Youssef Ibrahim's Plan to Defeat Islamist Terror

From the NY Sun (ht Melanie Phillips):
1.The West needs strategies conveying to the vast majority of the world's 1.2 billion Muslims that acquiescence to jihadists and their ideologies means a rupture with Western civilization. The consequences for this should be spelled out by withholding Western commerce, the Internet, arms, machinery, and know-how — all of which still represent the bulk of progress as we define it in today's world. Imagine a ban on weapons and technology, on Microsoft and IBM, on Boeing, Ilyushin transport planes, and Airbus spares.

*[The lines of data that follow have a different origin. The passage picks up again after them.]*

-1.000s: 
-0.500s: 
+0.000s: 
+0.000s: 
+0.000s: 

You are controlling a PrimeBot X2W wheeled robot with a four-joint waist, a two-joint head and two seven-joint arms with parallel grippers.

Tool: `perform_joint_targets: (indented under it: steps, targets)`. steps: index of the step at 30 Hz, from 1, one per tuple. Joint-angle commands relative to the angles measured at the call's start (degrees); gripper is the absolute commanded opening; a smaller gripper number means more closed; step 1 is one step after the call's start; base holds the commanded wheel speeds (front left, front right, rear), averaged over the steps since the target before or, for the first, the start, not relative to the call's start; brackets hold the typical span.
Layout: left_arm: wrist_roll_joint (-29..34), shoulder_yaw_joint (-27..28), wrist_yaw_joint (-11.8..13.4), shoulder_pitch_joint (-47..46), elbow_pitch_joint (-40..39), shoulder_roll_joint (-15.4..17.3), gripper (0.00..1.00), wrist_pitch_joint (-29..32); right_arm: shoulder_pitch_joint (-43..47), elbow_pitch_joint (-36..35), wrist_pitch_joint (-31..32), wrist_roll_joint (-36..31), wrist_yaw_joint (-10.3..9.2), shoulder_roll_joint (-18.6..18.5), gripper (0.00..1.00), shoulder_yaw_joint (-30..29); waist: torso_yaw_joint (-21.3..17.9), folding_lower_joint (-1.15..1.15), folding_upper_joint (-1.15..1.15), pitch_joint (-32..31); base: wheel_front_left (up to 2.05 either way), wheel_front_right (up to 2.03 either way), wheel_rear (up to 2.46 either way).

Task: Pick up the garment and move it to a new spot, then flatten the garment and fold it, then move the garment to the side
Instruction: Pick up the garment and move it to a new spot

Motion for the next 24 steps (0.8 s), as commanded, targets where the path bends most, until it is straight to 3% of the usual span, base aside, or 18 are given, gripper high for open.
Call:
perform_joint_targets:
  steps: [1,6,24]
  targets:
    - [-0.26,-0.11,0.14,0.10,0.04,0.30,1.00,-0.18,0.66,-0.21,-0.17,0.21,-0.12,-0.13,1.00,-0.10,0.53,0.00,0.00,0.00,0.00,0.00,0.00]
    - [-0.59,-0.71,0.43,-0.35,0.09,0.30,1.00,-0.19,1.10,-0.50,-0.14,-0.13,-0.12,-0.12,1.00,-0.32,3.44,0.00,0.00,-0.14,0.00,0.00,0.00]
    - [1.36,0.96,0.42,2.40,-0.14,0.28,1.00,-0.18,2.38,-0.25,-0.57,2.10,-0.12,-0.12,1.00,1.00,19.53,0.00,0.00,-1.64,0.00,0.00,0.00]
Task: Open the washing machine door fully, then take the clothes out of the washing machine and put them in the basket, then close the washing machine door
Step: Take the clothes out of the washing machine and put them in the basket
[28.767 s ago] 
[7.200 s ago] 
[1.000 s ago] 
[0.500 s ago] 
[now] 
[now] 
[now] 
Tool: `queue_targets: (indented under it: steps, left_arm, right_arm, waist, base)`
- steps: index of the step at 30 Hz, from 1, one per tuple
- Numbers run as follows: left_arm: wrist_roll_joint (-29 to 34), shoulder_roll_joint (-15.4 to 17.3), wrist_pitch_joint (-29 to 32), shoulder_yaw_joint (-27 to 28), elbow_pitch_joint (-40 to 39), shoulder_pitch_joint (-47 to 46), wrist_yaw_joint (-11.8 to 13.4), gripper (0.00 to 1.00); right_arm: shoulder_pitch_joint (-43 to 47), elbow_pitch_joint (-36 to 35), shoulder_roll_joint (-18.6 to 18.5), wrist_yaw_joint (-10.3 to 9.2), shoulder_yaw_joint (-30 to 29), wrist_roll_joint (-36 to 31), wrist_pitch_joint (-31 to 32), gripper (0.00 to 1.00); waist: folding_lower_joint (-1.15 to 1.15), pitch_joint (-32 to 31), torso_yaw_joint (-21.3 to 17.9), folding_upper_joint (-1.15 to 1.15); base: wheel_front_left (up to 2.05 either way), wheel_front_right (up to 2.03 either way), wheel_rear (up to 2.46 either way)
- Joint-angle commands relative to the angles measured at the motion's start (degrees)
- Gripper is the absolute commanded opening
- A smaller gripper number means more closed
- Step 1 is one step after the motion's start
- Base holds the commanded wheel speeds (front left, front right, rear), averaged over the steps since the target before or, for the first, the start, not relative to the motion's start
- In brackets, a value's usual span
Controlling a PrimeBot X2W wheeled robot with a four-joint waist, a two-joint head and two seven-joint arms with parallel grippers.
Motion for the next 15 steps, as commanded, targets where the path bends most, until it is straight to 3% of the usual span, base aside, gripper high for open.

2. Draconian sanctions such as these should be applied in unison with Russia and China and clearly framed within the U.N. code. Islamic so-called moderate or client states including Pakistan, Saudi Arabia, Egypt, and Indonesia, among others, as well as enemies such as Iran, should be provided with a yardstick to define the dismantling of the infrastructure and software of terror at home — in mosques, in schools, in theocratic institutions, and inside government itself.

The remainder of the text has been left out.